Seton’s practice has long incorporated humour, wordplay and visual trickery. In Once There, the work Empire Style brings a contemporary spin to an otherwise classically toned show. A life-size reproduction of a classic monobloc plastic chair rendered in stone, this piece is central to the exhibition, an ironic throne of sorts whose form and title thumb their nose at the authority of classical tradition. It is from this pedestal that the artist can survey his domain but where visitors can also consider the shrouds and what they mean to them.
While drop cloths have an unassuming function, the concept of the shroud resonates with the mystery and energy involved in the concealing and revealing of objects. Seton’s cloths are conjured from the earth: a solid lump of stone cajoled into a form suggesting an absence of something. The artist has likened the process of making these works to drawing: his use of particular tools allowing for certain lines to be made more pronounced and certain forms to be exaggerated. While this process and the relatively abstract aesthetics of textiles implies a freedom in the making of these objects, the reality is quite different.

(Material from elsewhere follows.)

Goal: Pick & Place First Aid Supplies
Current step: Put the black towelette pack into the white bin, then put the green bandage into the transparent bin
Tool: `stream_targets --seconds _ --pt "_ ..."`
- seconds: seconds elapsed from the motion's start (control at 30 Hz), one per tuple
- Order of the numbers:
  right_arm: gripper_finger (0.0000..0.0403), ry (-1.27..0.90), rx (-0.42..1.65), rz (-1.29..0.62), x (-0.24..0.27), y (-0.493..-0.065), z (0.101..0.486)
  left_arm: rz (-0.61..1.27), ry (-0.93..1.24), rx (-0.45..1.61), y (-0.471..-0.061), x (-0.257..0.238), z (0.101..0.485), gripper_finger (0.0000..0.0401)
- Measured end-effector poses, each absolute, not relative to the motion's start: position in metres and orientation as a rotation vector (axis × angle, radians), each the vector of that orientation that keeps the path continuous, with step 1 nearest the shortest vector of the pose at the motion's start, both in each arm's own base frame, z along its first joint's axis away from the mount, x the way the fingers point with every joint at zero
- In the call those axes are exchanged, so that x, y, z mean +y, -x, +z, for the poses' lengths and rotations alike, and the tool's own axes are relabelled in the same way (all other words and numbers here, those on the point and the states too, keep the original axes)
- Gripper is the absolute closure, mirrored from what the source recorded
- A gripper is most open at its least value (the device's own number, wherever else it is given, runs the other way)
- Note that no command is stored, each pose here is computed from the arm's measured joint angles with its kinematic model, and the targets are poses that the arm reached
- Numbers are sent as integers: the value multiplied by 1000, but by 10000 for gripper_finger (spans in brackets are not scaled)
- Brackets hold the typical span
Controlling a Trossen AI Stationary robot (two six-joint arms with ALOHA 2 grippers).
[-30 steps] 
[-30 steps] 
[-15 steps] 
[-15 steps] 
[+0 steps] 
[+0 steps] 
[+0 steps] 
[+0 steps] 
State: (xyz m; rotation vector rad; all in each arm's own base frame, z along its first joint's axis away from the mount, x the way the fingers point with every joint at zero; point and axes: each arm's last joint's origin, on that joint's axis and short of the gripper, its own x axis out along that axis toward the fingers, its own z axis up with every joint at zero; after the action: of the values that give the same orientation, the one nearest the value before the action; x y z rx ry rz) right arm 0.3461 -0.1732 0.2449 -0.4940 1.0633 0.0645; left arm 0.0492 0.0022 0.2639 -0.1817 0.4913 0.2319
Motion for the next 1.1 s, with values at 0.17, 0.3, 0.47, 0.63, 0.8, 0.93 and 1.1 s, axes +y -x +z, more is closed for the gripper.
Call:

Each bundle contains a certain logic of folds which must be respected by the sculptor in order for that logic to translate to the eye and mind of the viewer. The spontaneous gesture of bundling requires painstaking rendering.
The exhibition’s title implies a destination that could be in the past, present or future. Once There is a logical progression for Seton, as we find him stripping back further and further to the basics, looking to the studio space around him at the humblest of materials to articulate the most universal of human expressions. Seton doesn’t need to look elsewhere for a subject, as the drape, that most enduring of artistic compositional elements, was right there under his feet the whole time. Having lifted it in the service of this body of work, the question remains: what comes next?